From a support perspective, a large number of paths will result in increased difficulty in handling inquiries from consumers. Developers will find it hard to understand what goes wrong and obtain clear troubleshooting instructions when issues happen. In short, integrating with a large API creates uncertainty and can become a source of difficulties and increased development effort. And, what about low-code systems that offer your API to non-technical users?
Large APIs and AI
Low code systems, such as AI-powered chat user interfaces, can offer your API features to non-technical end users. Having a high number of paths makes it more difficult for end users to understand how to work with your API. That, in turn, makes your API less interesting for non-technical people to work with. All the developer-related issues I shared above are amplified when the consumer is a non-technical user.

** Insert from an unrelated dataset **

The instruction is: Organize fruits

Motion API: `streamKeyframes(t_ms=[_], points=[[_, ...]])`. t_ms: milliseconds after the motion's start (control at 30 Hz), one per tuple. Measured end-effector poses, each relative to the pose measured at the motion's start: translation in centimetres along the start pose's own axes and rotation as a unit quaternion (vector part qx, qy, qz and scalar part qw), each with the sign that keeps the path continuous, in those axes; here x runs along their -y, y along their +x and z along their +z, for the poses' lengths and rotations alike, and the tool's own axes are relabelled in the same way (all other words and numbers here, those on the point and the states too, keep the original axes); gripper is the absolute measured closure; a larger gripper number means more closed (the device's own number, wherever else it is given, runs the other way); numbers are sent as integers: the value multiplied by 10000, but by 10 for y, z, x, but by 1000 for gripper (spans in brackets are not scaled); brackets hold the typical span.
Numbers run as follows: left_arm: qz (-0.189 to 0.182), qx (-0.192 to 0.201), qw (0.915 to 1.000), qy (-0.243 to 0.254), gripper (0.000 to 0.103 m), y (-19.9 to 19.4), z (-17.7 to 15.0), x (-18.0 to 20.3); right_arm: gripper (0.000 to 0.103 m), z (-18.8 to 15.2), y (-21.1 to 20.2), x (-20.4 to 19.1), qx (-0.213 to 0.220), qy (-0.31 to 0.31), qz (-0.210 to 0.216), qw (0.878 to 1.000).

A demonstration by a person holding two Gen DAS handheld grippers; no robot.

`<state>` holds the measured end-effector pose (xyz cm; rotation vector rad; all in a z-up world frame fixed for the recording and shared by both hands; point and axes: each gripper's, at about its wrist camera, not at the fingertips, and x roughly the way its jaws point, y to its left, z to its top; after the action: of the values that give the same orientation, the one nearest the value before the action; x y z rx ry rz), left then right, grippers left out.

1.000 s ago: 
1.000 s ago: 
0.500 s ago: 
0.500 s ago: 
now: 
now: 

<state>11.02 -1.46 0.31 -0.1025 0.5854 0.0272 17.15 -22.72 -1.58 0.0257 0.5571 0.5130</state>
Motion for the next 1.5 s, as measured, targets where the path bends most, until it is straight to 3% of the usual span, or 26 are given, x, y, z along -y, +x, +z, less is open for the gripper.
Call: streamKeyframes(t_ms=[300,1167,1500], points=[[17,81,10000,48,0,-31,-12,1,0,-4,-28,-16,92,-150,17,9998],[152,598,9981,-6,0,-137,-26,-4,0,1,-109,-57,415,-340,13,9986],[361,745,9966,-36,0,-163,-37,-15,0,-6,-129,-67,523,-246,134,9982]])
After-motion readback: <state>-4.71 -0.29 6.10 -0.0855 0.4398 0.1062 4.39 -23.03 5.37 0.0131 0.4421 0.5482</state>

Especially with AI systems, interacting with a large API becomes more complex. Systems such as ChatGPT expect your API to offer a clear functionality so it can be contextually picked whenever it makes sense. If you're offering a large amount of functionalities spread across different paths, AI systems will find it hard—if not impossible—to understand what exactly your API can do.
Summary
When does it make sense to have a large API? I can't think of any situation where an API with too many paths and operations is better than one with a simple and clear feature definition. Managing a large API is not an easy task and can create security, operational, and governance challenges. Integrating with a large API is difficult, error-prone, and generates a cognitive burden on engineering teams. Non-technical users find it non-trivial to work with large APIs. Making large APIs discoverable and easy to use within AI systems is complicated. These are some reasons why API size matters and why most APIs have ten paths or fewer.